*Assignment:* Line by line, print the records exactly.

(Extracted records)
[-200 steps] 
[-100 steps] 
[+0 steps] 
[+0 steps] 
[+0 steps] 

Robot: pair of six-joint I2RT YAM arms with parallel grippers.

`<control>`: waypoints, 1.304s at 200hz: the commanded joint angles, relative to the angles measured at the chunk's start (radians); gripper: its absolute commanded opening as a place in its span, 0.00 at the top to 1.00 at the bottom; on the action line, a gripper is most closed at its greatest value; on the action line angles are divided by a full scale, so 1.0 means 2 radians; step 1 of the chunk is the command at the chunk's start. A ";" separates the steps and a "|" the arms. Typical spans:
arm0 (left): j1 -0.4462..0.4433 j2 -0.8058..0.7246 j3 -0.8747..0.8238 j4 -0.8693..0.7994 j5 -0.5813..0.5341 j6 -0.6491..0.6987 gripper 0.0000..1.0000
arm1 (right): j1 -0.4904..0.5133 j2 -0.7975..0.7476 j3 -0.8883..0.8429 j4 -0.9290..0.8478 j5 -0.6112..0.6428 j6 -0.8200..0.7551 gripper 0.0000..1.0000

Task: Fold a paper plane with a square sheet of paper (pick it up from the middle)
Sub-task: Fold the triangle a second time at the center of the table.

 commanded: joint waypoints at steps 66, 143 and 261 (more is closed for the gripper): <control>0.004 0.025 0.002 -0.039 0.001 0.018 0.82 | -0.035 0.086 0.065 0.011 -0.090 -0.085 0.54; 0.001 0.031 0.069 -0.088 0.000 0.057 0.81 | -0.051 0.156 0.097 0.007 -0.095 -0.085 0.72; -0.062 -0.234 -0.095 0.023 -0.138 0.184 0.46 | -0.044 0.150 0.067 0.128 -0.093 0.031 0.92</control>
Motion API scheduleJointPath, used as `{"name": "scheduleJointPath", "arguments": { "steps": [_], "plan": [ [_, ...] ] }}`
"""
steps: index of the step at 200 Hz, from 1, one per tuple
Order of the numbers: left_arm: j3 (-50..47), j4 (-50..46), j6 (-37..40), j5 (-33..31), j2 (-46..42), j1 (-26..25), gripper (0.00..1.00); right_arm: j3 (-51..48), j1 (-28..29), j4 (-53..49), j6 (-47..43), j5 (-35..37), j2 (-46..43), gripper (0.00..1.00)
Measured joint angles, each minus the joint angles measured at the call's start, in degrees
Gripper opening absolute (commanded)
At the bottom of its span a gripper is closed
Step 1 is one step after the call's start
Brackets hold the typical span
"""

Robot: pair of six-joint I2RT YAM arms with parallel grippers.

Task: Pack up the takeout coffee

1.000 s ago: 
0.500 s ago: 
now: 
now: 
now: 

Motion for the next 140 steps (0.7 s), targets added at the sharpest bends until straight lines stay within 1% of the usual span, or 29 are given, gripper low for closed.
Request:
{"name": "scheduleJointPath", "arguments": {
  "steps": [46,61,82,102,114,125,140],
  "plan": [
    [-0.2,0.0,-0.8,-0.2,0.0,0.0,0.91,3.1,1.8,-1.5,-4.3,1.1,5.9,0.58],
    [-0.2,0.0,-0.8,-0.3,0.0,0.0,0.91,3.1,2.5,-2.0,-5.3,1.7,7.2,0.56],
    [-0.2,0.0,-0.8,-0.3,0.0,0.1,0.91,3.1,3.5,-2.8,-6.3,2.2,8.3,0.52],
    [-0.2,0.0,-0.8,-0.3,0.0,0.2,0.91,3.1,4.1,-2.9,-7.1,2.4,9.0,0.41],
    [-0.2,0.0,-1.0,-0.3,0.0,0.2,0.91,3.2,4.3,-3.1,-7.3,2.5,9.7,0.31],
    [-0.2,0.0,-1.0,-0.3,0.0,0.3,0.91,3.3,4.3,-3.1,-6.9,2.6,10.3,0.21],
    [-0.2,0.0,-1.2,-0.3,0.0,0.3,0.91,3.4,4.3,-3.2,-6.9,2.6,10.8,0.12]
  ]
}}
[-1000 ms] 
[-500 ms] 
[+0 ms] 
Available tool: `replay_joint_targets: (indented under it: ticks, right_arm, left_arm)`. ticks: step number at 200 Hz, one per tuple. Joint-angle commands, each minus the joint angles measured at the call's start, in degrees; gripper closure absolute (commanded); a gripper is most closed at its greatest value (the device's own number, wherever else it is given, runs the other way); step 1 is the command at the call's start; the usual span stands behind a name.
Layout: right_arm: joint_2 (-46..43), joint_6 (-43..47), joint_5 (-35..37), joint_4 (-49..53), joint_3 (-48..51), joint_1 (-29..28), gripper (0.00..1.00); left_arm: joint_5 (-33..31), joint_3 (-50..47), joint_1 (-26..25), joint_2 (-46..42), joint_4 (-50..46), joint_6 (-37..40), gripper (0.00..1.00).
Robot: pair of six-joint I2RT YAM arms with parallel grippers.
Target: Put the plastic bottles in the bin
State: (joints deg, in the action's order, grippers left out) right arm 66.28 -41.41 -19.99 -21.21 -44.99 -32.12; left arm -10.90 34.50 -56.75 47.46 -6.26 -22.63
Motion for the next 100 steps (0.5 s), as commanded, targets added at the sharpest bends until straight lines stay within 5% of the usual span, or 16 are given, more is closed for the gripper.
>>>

*Expected answer:*
[-200 steps] 
[-100 steps] 
[+0 steps] 
[+0 steps] 
[+0 steps] 

Robot: pair of six-joint I2RT YAM arms with parallel grippers.

`<control>`: waypoints, 1.304s at 200hz: the commanded joint angles, relative to the angles measured at the chunk's start (radians); gripper: its absolute commanded opening as a place in its span, 0.00 at the top to 1.00 at the bottom; on the action line, a gripper is most closed at its greatest value; on the action line angles are divided by a full scale, so 1.0 means 2 radians; step 1 of the chunk is the command at the chunk's start. A ";" separates the steps and a "|" the arms. Typical spans:
arm0 (left): j1 -0.4462..0.4433 j2 -0.8058..0.7246 j3 -0.8747..0.8238 j4 -0.8693..0.7994 j5 -0.5813..0.5341 j6 -0.6491..0.6987 gripper 0.0000..1.0000
arm1 (right): j1 -0.4904..0.5133 j2 -0.7975..0.7476 j3 -0.8883..0.8429 j4 -0.9290..0.8478 j5 -0.6112..0.6428 j6 -0.8200..0.7551 gripper 0.0000..1.0000

Task: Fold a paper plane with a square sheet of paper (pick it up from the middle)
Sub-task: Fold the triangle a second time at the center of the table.

 commanded: joint waypoints at steps 66, 143 and 261 (more is closed for the gripper): <control>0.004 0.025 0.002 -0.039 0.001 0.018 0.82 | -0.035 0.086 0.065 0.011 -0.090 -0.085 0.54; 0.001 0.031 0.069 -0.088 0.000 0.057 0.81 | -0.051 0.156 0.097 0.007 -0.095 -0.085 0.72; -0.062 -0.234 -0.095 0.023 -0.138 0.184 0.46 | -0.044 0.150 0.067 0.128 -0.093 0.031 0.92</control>
Motion API scheduleJointPath, used as `{"name": "scheduleJointPath", "arguments": { "steps": [_], "plan": [ [_, ...] ] }}`
"""
steps: index of the step at 200 Hz, from 1, one per tuple
Order of the numbers: left_arm: j3 (-50..47), j4 (-50..46), j6 (-37..40), j5 (-33..31), j2 (-46..42), j1 (-26..25), gripper (0.00..1.00); right_arm: j3 (-51..48), j1 (-28..29), j4 (-53..49), j6 (-47..43), j5 (-35..37), j2 (-46..43), gripper (0.00..1.00)
Measured joint angles, each minus the joint angles measured at the call's start, in degrees
Gripper opening absolute (commanded)
At the bottom of its span a gripper is closed
Step 1 is one step after the call's start
Brackets hold the typical span
"""

Robot: pair of six-joint I2RT YAM arms with parallel grippers.

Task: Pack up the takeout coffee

1.000 s ago: 
0.500 s ago: 
now: 
now: 
now: 

Motion for the next 140 steps (0.7 s), targets added at the sharpest bends until straight lines stay within 1% of the usual span, or 29 are given, gripper low for closed.
Request:
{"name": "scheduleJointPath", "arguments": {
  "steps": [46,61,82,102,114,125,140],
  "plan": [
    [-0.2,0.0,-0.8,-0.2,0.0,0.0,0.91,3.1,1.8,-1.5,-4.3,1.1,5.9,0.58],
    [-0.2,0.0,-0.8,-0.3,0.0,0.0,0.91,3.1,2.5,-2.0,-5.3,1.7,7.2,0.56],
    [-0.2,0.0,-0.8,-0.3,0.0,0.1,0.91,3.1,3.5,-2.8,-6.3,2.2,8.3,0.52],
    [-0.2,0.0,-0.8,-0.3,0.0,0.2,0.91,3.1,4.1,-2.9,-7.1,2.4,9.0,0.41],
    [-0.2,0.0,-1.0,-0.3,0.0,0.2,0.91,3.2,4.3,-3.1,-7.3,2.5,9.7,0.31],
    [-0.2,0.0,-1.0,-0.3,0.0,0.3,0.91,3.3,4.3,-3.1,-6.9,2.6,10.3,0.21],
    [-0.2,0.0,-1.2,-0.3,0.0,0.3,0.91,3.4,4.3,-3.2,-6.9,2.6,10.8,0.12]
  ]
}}
[-1000 ms] 
[-500 ms] 
[+0 ms] 
Available tool: `replay_joint_targets: (indented under it: ticks, right_arm, left_arm)`. ticks: step number at 200 Hz, one per tuple. Joint-angle commands, each minus the joint angles measured at the call's start, in degrees; gripper closure absolute (commanded); a gripper is most closed at its greatest value (the device's own number, wherever else it is given, runs the other way); step 1 is the command at the call's start; the usual span stands behind a name.
Layout: right_arm: joint_2 (-46..43), joint_6 (-43..47), joint_5 (-35..37), joint_4 (-49..53), joint_3 (-48..51), joint_1 (-29..28), gripper (0.00..1.00); left_arm: joint_5 (-33..31), joint_3 (-50..47), joint_1 (-26..25), joint_2 (-46..42), joint_4 (-50..46), joint_6 (-37..40), gripper (0.00..1.00).
Robot: pair of six-joint I2RT YAM arms with parallel grippers.
Target: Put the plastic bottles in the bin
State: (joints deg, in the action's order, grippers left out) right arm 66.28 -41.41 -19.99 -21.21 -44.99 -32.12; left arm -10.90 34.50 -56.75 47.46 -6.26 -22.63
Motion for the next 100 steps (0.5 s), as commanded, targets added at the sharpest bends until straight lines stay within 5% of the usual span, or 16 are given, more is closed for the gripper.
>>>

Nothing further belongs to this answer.